Om Guru-Ganeshabhyam Namah
It is very beneficial to just withdraw for a while, one's active participation in life, and just be an impartial observor of all that is perceived - whether they be sounds, sensations, breath, taste, smell, thoughts feelings,memories, ego - the individuality. This means that one withdraws one's will, and simply observes, whatever that is taking place. In the process, you become aware of yourself as a simple conscious being, in whose self-evident, impartial, ever-presence various perceptions take place. The nature of perception is to change moment to moment.One needs to make note of this fact. The one in whose presence, changing perceptions take place, does not change. One needs to note this fact too. Therefore, recognizing both these facts, towards the changing perceptions, one is open, receptive, yet non-clinging.

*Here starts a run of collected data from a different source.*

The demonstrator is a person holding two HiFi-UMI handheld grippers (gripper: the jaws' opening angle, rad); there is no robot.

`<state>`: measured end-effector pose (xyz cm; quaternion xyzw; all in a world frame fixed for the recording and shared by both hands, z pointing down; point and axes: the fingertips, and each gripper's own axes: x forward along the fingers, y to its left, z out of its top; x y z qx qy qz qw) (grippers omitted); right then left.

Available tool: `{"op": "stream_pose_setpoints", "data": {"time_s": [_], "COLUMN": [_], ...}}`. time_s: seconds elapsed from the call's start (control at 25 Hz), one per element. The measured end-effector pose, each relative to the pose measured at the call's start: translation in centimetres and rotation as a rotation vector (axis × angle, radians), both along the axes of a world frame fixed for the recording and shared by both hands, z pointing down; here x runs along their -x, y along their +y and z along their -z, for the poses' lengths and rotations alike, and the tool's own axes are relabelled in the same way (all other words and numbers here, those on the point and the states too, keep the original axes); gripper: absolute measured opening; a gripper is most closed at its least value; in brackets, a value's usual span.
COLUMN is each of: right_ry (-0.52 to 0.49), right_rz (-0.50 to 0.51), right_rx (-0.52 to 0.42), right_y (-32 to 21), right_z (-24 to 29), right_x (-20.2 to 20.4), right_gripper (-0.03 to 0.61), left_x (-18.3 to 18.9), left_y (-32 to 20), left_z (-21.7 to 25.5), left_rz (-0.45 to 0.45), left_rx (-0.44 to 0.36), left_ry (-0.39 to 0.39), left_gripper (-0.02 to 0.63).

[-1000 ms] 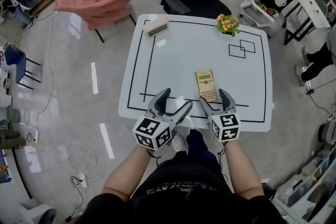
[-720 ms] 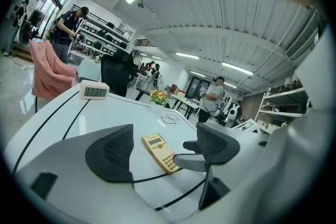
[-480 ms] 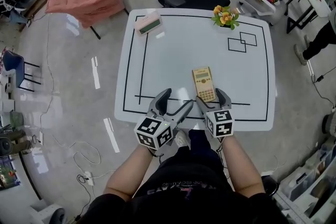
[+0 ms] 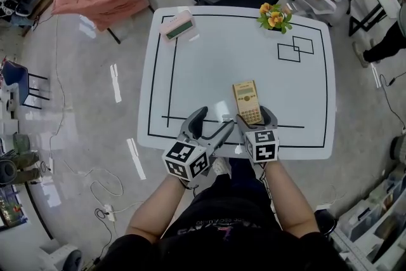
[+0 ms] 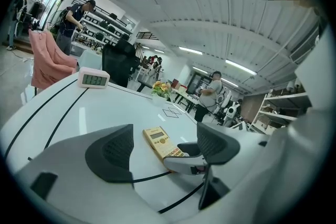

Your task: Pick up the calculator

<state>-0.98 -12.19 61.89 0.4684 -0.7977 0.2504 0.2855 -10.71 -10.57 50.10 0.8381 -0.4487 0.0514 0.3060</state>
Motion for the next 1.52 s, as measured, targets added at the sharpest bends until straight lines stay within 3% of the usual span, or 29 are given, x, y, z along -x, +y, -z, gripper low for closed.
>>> {"op": "stream_pose_setpoints", "data": {"time_s": [0.48, 0.92, 1.32, 1.36, 1.4, 1.52], "right_ry": [0.003, -0.132, -0.250, -0.242, -0.214, -0.088], "right_rz": [-0.006, -0.011, -0.004, 0.001, 0.021, 0.121], "right_rx": [0.056, 0.149, 0.212, 0.214, 0.205, 0.128], "right_y": [-0.2, -0.4, -0.7, -0.7, -0.7, -1.0], "right_z": [-0.4, -0.1, 0.3, 0.2, 0.2, 0.4], "right_x": [-0.2, -0.7, -1.2, -1.5, -1.8, -1.5], "right_gripper": [0.348, 0.331, 0.327, 0.290, 0.154, 0.141], "left_x": [-0.8, -2.4, -4.6, -4.9, -5.1, -4.9], "left_y": [-0.6, -1.5, -3.4, -3.5, -3.7, -4.7], "left_z": [-0.6, -2.2, -5.6, -5.9, -6.3, -7.1], "left_rz": [-0.019, -0.038, -0.068, -0.071, -0.073, -0.040], "left_rx": [0.020, 0.094, 0.228, 0.245, 0.262, 0.289], "left_ry": [0.009, 0.059, 0.081, 0.088, 0.094, 0.094], "left_gripper": [0.367, 0.365, 0.359, 0.356, 0.353, 0.350]}}
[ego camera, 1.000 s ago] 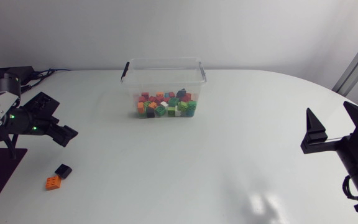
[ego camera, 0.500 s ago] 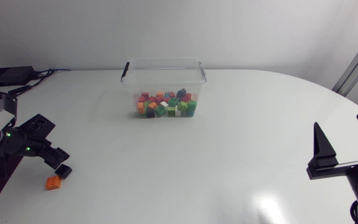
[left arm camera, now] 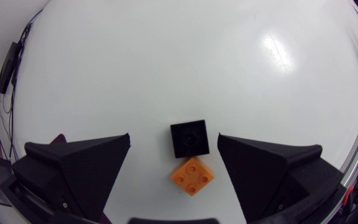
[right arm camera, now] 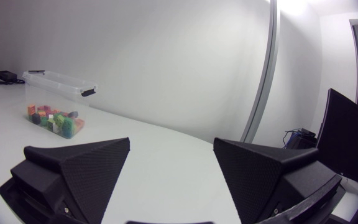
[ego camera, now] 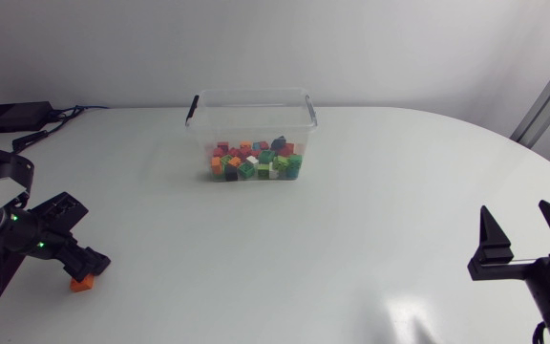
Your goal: Place the duplo bricks in the container
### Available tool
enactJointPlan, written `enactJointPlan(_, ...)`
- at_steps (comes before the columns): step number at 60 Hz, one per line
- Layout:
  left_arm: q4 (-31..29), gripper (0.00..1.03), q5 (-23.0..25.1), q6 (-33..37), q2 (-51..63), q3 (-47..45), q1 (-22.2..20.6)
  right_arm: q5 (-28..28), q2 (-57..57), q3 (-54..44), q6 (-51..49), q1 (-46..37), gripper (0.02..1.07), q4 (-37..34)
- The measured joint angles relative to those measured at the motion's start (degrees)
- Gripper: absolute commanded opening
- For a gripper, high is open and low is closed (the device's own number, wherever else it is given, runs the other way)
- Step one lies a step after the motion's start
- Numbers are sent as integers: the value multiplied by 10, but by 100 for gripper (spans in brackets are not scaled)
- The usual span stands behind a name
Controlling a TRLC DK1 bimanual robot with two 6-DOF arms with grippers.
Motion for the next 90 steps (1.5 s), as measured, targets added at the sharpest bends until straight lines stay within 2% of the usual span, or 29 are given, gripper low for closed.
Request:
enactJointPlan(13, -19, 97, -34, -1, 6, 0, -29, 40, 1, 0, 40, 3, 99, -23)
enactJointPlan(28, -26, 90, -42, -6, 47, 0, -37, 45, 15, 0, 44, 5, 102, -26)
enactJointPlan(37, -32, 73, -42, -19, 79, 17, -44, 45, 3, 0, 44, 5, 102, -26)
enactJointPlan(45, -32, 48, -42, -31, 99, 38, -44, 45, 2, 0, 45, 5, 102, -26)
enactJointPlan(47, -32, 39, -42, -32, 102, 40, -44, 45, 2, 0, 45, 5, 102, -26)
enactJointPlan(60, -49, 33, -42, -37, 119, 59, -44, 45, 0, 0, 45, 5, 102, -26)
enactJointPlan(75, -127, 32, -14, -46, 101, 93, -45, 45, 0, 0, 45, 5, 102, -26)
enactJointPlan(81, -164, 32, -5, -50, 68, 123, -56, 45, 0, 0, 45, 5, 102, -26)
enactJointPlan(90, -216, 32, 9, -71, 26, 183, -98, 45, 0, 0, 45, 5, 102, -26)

The Bhagavad-Gita points out that life will unfold itself, in keeping with our prarabdha, in the form of the pairs of opposites like heat and cold, success and failure, love and neglect, respect and disrespect etc. If one receives them as an ego, a person who defines oneself through them, then one is doomed to suffer a mind that jumps up and down like a yo-yo, between elation and depression, restlessness and craving. And such a person, who defines the self, through what happens in life, can never never recognize the innate freedom of the self.
So towards whatever happens in life, pleasant or unpleasant, favourable or unfavourable, let there be a gracious acceptance, an openess of heart that does not cling.
This is possible, only when there are well- assimilated attitudes towards life, which are based on :-
• understanding of oneself as a simple, changeless, limitless conscious being independent of the experiences of life, who is endowed with a body-mind complex,with which to experience life in it's diverse forms
• understanding of the ever-changing diverse experiences of life as acceptable because they are unfolding according to the Divine order- the infallible laws of cause and effect, and they are in reality non-seperate from oneself.
This teaching of the innate freedom of the self is very subtle, so one grasps it in stages, in keeping with one's emotional development. The Bhagavad-Gita guides us gently through very many stages of emotional development. If we are willing to accept her teaching, the promise is, we will indeed discover the innate freedom of the self.
From this we come to understand how important it is to study the Bhagavad-Gita and other scriptures from a competent teacher, and assimilate what is being taught through it.